About this decision-making and neuroscience research news

Author: Dennis Nealon
Source: Harvard
Contact: Dennis Nealon – Harvard
Image: The image is credited to Neuroscience News

Original Research: Closed access.
Jan Drugowitsch and colleagues ‘” Distributive reinforcement learning in a rival striatal circuitNature


Abstract

Distributive reinforcement learning in a rival striatal circuit

By expanding the learning target from mean rewards to entire probability distributions of rewards, a method known as distributional reinforcement learning  ( RL), machine learning research has achieved significant performance gains on a wide range of tasks.

Although it is thought that the mesolimbic dopamine system updates a representation of mean value in the striatum to underlie RL in the mammalian brain, little is known about whether, where, and how neurons in this circuit encode information about higher-order moments of reward distributions.

Here, to fill this gap, we used high-density probes ( Neuropixels ) to record striatal activity from mice performing a classical conditioning task in which reward mean, reward variance and stimulus identity were independently manipulated.

We found strong evidence for abstract encoding of variance in the striatum, in contrast to conventional RL accounts. These distributional representations in the striatum were disorganized by a synthetic ablation of dopamine inputs without affecting mean value coding.

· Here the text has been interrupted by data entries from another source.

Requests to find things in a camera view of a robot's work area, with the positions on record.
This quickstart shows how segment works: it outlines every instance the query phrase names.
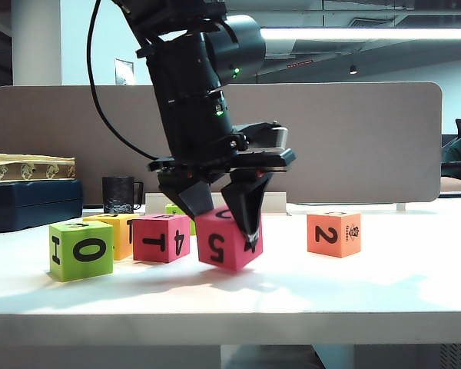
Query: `foam cube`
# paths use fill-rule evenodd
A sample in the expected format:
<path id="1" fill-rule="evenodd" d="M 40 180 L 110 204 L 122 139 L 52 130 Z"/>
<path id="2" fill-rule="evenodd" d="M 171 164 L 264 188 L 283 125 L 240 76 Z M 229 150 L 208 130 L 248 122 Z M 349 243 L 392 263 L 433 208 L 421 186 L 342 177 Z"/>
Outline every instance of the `foam cube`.
<path id="1" fill-rule="evenodd" d="M 184 214 L 184 211 L 182 211 L 179 206 L 176 204 L 167 204 L 166 205 L 166 214 Z M 194 221 L 190 219 L 190 233 L 192 236 L 195 236 L 197 233 L 196 227 L 194 226 Z"/>
<path id="2" fill-rule="evenodd" d="M 84 221 L 102 221 L 113 226 L 114 259 L 122 260 L 133 254 L 133 219 L 139 214 L 97 214 L 84 217 Z"/>
<path id="3" fill-rule="evenodd" d="M 133 259 L 170 263 L 190 253 L 190 218 L 153 214 L 133 220 Z"/>
<path id="4" fill-rule="evenodd" d="M 258 242 L 251 247 L 227 206 L 198 215 L 195 222 L 198 229 L 198 258 L 204 263 L 239 271 L 263 253 L 261 224 Z"/>
<path id="5" fill-rule="evenodd" d="M 50 272 L 62 282 L 113 272 L 113 226 L 100 221 L 49 226 Z"/>
<path id="6" fill-rule="evenodd" d="M 360 252 L 360 213 L 334 211 L 307 215 L 307 250 L 344 258 Z"/>

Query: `pink cube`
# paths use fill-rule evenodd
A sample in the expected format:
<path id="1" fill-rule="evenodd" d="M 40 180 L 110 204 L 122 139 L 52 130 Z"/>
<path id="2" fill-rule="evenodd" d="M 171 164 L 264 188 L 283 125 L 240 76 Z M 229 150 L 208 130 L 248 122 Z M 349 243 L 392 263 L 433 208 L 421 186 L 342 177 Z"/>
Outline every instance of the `pink cube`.
<path id="1" fill-rule="evenodd" d="M 133 219 L 133 259 L 170 263 L 190 253 L 190 218 L 153 214 Z"/>
<path id="2" fill-rule="evenodd" d="M 227 206 L 195 218 L 197 226 L 198 258 L 221 268 L 239 271 L 263 253 L 263 234 L 252 248 L 234 221 Z"/>

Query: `green cube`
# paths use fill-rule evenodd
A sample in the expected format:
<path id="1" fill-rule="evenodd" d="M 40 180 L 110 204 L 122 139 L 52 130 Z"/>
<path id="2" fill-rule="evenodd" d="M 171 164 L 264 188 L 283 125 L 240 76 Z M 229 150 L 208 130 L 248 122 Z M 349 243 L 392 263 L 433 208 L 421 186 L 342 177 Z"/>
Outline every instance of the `green cube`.
<path id="1" fill-rule="evenodd" d="M 184 213 L 184 211 L 182 211 L 179 206 L 177 206 L 176 204 L 167 204 L 166 205 L 166 214 L 183 214 L 183 215 L 186 215 L 186 213 Z M 194 221 L 190 219 L 190 234 L 192 236 L 195 236 L 197 233 L 197 229 L 194 225 Z"/>
<path id="2" fill-rule="evenodd" d="M 113 272 L 113 226 L 72 221 L 49 226 L 50 272 L 73 281 Z"/>

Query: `ceiling light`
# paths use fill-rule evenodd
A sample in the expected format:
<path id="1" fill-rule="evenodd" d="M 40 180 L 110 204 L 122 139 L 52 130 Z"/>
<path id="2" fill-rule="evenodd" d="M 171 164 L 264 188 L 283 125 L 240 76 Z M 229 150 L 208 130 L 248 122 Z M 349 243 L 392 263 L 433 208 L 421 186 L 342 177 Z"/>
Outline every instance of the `ceiling light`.
<path id="1" fill-rule="evenodd" d="M 461 40 L 461 28 L 262 28 L 266 40 Z"/>

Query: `white table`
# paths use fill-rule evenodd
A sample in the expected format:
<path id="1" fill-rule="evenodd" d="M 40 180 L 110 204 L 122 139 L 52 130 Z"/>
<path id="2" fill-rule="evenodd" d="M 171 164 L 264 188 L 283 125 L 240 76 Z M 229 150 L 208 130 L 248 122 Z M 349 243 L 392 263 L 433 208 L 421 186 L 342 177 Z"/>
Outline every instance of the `white table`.
<path id="1" fill-rule="evenodd" d="M 461 343 L 461 198 L 289 205 L 264 215 L 264 254 L 238 274 L 191 254 L 48 275 L 48 227 L 0 234 L 0 346 Z M 363 250 L 307 252 L 308 211 L 361 211 Z"/>

The two main classes of striatal medium spiny neurons, D1 and D2, were identified by two-photon calcium imaging and optogenetics, which preferentially encoded the right and left tails of the reward distribution, respectively.

We combine these findings with a novel model of the striatum and mesolimbic dopamine that exploits the computational advantages of distributional RL by utilizing the opponency between D1 and D2 medium spiny neurons&nbsp.